Understanding worker memory logs
We are running Windmill on ECS (Windmill Enterprise Edition v1.480.0) and seeing OOM errors after enabling S3 log forwarding. After inspecting the logs, we see messages like
What is the distinction between "container" and "windmill" memory?
18 Replies
the 1842MB bit is suspicious indeed
windmill workers shouldn't use more than 100MB
(for windmill itself)
when you said you enabled s3 log forwarding, what do you mean exactly?
@rubenf Turned on + configured "Instance object Storage"

It doesn't do just logs. We will need more info to investigate but we will want to get to the bottom of this
in your logs, is it a sudden rise for the windmill part or did it slowly increase over time (the windmill=X part)
@rubenf it's a sudden spike
Here is the memory usage graph from the
Metrics
tab of this run
amending the first plot one second...done

^ plot includes data from messages like this also
{"timestamp":"2025-06-13T16:24:26.252261Z","level":"INFO","message":"job 01976a1a-1acb-229e-b7a0-91bc32573e21 on <worker> in <workspace> worker memory snapshot 2094640kB/1886576kB","target":"windmill_worker::handle_child","span":{"otel.name":"python run","name":"run_subprocess"}}
We've also seen cases where the windmill memory spikes after a job runs successfully
https://gist.github.com/treeline-jacob/44fdc08ff8f37c28a2d165e3d928c460
the metrics one report the memory usage of the fork and not of windmill itself
is that job producing tons of logs very fast?
@rubenf no it's not generating a ton of logs very quickly
The jobs also run in my local dockerized windmill environment without OOM'ing
but do you see the same pattern where windmill=Xmb logs increase up to 2GB ?
and does that happen only when s3 storage is set and not when it is not set?
1. (local environment) I don't see the same pattern where windmill=Xmb logs spike to 2GB locally. s3 storage is unset here.
2. (ECS windmill) the windmill=Xmb logs stay flat ~17Mb with s3 storage is not set
so it only happens when you set s3 storage. Does the windmill=X gets much lower after the execution of that job?
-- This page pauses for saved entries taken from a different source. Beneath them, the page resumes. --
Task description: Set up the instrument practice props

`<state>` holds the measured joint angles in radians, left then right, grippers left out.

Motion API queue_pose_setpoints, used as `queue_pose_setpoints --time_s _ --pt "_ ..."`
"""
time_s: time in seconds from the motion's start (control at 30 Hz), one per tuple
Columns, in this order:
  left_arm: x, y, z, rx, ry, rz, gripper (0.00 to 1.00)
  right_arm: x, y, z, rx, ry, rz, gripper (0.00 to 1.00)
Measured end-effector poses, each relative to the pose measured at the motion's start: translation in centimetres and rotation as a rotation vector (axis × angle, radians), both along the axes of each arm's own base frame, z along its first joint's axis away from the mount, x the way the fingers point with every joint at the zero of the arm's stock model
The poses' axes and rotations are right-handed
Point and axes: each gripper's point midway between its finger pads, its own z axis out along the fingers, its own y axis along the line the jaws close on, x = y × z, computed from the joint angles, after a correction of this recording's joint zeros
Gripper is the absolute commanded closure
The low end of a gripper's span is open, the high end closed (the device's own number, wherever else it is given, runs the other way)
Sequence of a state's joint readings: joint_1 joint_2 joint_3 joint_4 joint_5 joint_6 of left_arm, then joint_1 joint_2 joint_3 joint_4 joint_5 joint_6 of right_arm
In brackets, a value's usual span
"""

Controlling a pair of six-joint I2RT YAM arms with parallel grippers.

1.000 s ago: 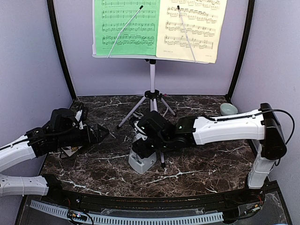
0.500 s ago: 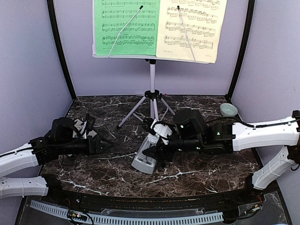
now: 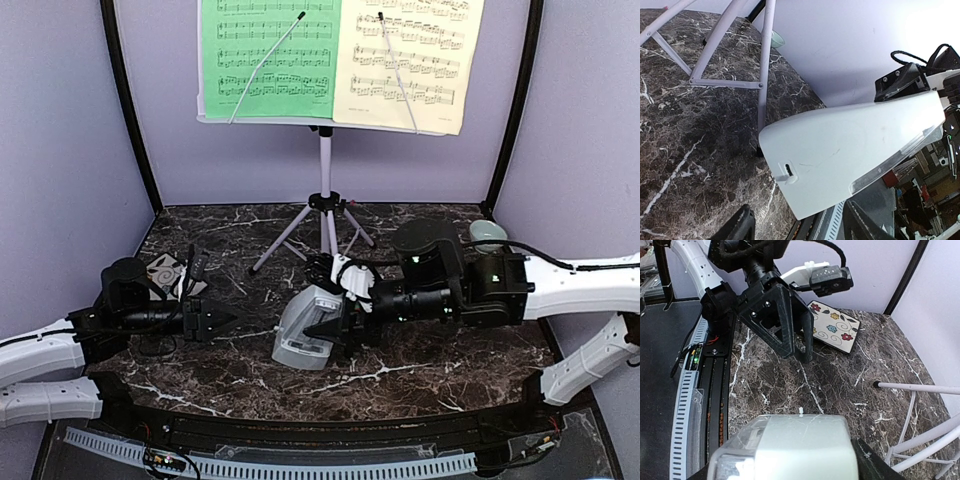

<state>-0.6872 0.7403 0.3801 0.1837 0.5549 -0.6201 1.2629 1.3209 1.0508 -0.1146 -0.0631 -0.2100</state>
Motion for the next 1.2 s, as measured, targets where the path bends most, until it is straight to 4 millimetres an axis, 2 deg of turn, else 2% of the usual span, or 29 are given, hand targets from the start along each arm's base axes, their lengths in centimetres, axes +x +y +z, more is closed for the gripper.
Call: queue_pose_setpoints --time_s 0.17,0.37,0.5,0.7,0.8,0.97,1.17,1.2 --pt "-0.7 -0.4 0.1 -0.012 -0.031 -0.06 0.44 -0.7 -0.2 0.9 -0.006 -0.038 0.029 0.71" --pt "-1.2 -0.6 0.9 -0.007 -0.127 -0.108 0.48 -1.1 -0.4 0.9 -0.037 -0.084 0.045 0.74" --pt "-1.8 -0.8 1.5 0.021 -0.196 -0.145 0.32 -1.5 -0.4 0.8 -0.048 -0.104 0.059 0.77" --pt "-3.7 -1.8 3.2 0.093 -0.405 -0.252 0.3 -3.0 -0.2 2.2 -0.049 -0.122 0.113 0.81" --pt "-4.1 -2.3 3.8 0.152 -0.502 -0.294 0.22 -4.4 0.0 2.8 -0.051 -0.128 0.162 0.83" --pt "-4.5 -2.4 3.2 0.246 -0.615 -0.343 0.16 -6.5 -0.3 2.7 -0.085 -0.127 0.232 0.84" --pt "-4.7 -2.9 2.6 0.352 -0.703 -0.434 0.14 -7.6 -0.9 2.1 -0.128 -0.124 0.282 0.86" --pt "-4.8 -2.9 2.5 0.362 -0.715 -0.45 0.09 -7.7 -0.9 2.1 -0.132 -0.126 0.284 0.87"
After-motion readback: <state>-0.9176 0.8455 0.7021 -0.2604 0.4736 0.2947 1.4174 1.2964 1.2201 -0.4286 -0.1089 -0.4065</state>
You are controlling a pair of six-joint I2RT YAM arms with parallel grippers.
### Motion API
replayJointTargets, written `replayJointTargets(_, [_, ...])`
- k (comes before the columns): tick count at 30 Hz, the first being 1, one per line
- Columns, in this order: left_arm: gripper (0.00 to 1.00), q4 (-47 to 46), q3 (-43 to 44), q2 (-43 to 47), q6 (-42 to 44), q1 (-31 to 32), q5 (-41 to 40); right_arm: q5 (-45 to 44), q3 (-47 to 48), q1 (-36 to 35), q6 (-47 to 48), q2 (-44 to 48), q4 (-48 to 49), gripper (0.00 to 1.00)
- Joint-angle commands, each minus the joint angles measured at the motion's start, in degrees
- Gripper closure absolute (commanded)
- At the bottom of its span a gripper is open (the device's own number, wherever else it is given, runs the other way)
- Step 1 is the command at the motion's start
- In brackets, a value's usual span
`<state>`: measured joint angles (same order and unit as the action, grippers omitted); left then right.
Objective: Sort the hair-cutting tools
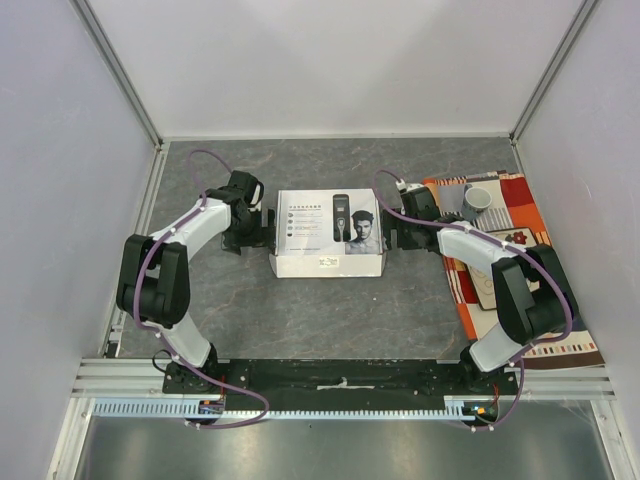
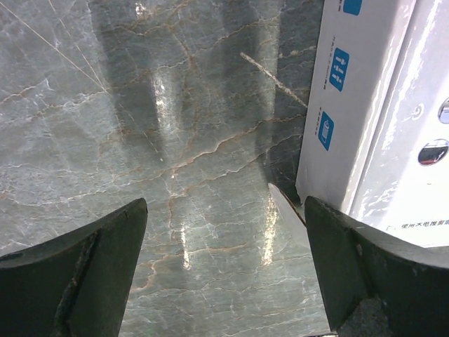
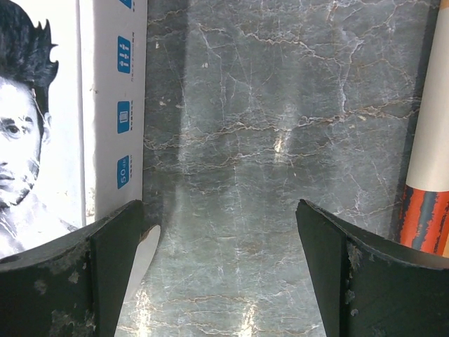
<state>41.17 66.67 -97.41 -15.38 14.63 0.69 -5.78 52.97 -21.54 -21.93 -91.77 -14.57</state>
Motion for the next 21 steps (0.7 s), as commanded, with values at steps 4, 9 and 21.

would you be able to reproduce with a script you can share with us and that we could run ourselves
@rubenf yes I'm only seeing this when s3 storage is set, but I'm having trouble reliably reproducing it.
Does the windmill=X gets much lower after the execution of that job?When windmill=X spikes that high, the ecs task OOM's and restarts.
would you be able to reproduce with a script you can share with us and that we could run ourselvesHaving trouble reliably producing it, but will try my best
@rubenf okay I've discovered that the spike in windmill memory comes from the process that sends piptars to the s3 python dependency cache. Created a github issue with steps to reproduce here: https://github.com/windmill-labs/windmill/issues/5968#issue-3154973913
GitHub
bug: Memory spike during piptar upload · Issue #5968 · windmill-l...
Describe the bug We enabled Instance object storage and started noticing workers failing with OOM errors even though our windmill scripts were not consuming much memory at all. After an investigati...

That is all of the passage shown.